- **Action item**
Your answer should be the lines below from the one with "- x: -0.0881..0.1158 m" to the one with "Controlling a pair", both included, given again exactly and with nothing added.

- **Supplied material**
*** Begin section ***

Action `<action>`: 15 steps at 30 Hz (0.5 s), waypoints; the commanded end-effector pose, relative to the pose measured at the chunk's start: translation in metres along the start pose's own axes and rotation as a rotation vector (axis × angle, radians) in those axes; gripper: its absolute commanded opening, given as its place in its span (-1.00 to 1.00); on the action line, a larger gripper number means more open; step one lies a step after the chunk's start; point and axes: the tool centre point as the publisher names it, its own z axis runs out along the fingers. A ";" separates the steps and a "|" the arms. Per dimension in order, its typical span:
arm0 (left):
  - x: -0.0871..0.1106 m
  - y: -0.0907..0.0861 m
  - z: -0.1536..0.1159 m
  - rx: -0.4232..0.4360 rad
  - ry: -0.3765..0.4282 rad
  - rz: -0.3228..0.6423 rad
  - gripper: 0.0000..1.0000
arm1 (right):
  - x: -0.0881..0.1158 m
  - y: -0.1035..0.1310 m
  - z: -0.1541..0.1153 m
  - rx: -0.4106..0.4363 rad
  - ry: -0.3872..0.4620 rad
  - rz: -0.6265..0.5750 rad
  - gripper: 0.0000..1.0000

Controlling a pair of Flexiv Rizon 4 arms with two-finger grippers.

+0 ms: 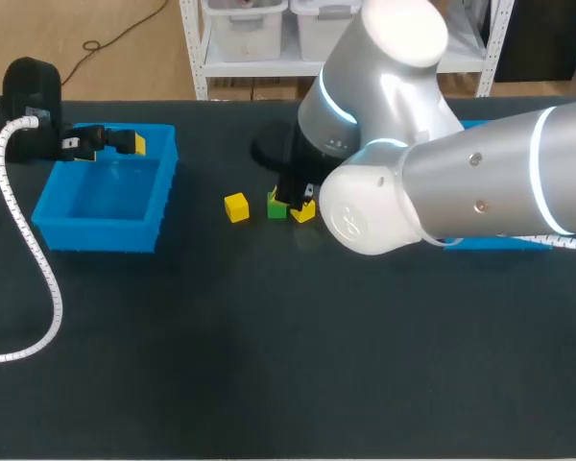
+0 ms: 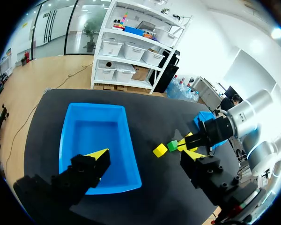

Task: Put the green cubes in the right bin and the yellow cubes in the left bin.

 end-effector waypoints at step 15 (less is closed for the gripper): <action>0.000 0.001 0.000 0.002 -0.001 0.000 1.00 | -0.003 -0.002 -0.011 0.058 -0.013 -0.006 -1.00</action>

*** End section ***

- **Solved exercise**
  - x: -0.0881..0.1158 m
  - y: -0.1035..0.1310 m
  - z: -0.1541..0.1153 m
  - rx: -0.4106..0.4363 rad
  - ry: -0.3872..0.4620 rad
  - rz: -0.6265..0.5750 rad
  - gripper: 0.0000..1.0000

Controlling a pair of Flexiv Rizon 4 arms with two-finger grippers.

The exercise has been completed.